Items from a dataset
◆ ◆ ◆ ◆
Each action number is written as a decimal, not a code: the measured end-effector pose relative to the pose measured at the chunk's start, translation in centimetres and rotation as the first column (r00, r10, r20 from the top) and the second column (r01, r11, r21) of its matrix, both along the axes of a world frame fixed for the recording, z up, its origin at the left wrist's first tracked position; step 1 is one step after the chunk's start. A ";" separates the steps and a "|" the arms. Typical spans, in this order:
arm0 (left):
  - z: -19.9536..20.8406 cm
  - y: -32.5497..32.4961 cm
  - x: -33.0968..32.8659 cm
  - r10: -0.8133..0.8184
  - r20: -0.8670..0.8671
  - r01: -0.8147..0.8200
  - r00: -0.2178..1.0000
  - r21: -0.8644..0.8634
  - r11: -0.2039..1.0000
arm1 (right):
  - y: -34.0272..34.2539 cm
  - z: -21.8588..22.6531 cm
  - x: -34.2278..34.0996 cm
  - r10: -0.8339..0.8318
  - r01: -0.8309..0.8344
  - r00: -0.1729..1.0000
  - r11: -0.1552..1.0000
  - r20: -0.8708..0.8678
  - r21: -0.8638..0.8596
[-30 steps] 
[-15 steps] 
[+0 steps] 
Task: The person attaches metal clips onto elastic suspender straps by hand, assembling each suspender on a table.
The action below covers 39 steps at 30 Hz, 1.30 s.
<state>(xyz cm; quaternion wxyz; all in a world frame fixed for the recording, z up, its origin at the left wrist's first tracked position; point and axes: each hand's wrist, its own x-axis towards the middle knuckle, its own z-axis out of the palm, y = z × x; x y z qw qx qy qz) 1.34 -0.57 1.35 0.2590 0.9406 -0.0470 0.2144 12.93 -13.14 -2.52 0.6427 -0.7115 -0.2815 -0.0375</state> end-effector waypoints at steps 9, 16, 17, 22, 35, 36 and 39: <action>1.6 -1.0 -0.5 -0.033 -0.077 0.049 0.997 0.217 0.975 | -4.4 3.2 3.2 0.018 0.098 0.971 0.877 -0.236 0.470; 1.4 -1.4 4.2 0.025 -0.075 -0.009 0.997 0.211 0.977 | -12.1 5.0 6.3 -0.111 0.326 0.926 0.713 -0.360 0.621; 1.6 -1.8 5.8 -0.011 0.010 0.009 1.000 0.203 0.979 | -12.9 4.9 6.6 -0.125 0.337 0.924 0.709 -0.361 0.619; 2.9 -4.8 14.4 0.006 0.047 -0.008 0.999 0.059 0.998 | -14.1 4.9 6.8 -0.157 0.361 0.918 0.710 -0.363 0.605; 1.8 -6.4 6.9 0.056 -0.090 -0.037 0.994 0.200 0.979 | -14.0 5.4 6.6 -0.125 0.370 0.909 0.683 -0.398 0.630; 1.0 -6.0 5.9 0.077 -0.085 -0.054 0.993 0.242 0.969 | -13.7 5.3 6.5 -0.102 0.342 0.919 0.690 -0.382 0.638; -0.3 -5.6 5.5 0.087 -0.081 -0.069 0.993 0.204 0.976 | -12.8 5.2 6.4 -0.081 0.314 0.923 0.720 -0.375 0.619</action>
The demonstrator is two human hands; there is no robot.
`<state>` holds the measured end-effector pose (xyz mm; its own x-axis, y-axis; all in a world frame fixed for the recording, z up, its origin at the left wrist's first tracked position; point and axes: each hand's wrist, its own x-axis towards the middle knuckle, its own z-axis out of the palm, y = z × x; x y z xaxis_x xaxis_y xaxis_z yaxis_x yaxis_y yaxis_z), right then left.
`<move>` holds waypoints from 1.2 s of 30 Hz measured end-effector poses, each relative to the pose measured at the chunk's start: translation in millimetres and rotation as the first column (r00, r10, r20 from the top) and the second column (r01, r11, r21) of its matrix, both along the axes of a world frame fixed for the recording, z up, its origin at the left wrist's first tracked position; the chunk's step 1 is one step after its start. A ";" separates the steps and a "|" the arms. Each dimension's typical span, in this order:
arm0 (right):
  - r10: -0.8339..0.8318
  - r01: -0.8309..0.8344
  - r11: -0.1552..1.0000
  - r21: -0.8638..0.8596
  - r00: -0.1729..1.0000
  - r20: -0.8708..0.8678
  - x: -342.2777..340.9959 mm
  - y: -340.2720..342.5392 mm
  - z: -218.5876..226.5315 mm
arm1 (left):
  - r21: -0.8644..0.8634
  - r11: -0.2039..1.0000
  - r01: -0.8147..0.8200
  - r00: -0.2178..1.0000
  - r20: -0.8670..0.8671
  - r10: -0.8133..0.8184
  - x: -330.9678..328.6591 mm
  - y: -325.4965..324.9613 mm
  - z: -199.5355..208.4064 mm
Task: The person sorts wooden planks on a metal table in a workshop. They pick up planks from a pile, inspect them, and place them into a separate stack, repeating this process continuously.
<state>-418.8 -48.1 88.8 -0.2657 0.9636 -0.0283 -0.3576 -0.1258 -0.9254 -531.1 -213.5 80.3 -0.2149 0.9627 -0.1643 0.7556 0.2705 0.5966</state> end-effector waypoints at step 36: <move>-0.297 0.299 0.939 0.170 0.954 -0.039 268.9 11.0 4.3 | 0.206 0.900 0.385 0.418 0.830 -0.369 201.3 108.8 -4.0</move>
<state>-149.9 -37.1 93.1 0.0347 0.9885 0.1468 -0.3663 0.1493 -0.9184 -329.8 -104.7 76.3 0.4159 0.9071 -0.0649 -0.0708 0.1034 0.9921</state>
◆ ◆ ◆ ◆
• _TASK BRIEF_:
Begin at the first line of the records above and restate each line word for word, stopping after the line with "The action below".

• _REPLY_:
Each action number is written as a decimal, not a code: the measured end-effector pose relative to the pose measured at the chunk's start, translation in centimetres and rotation as the first column (r00, r10, r20 from the top) and the second column (r01, r11, r21) of its matrix, both along the axes of a world frame fixed for the recording, z up, its origin at the left wrist's first tracked position; step 1 is one step after the chunk's start. A ";" separates the steps and a "|" the arms. Typical spans, in this order:
arm0 (left):
  - z: -19.9536..20.8406 cm
  - y: -32.5497..32.4961 cm
  - x: -33.0968..32.8659 cm
  - r10: -0.8133..0.8184
  - r20: -0.8670..0.8671
  - r01: -0.8147..0.8200
  - r00: -0.2178..1.0000
  - r21: -0.8644..0.8634
  - r11: -0.2039..1.0000
arm1 (right):
  - y: -34.0272..34.2539 cm
  - z: -21.8588..22.6531 cm
  - x: -34.2278..34.0996 cm
  - r10: -0.8339..0.8318
  - r01: -0.8309..0.8344
  - r00: -0.1729..1.0000
  - r11: -0.1552..1.0000
  - r20: -0.8708..0.8678
  - r21: -0.8638..0.8596
[-30 steps] 
[-15 steps] 
[+0 steps] 
Task: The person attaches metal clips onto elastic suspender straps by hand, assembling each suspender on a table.
The action below covers 39 steps at 30 Hz, 1.30 s.

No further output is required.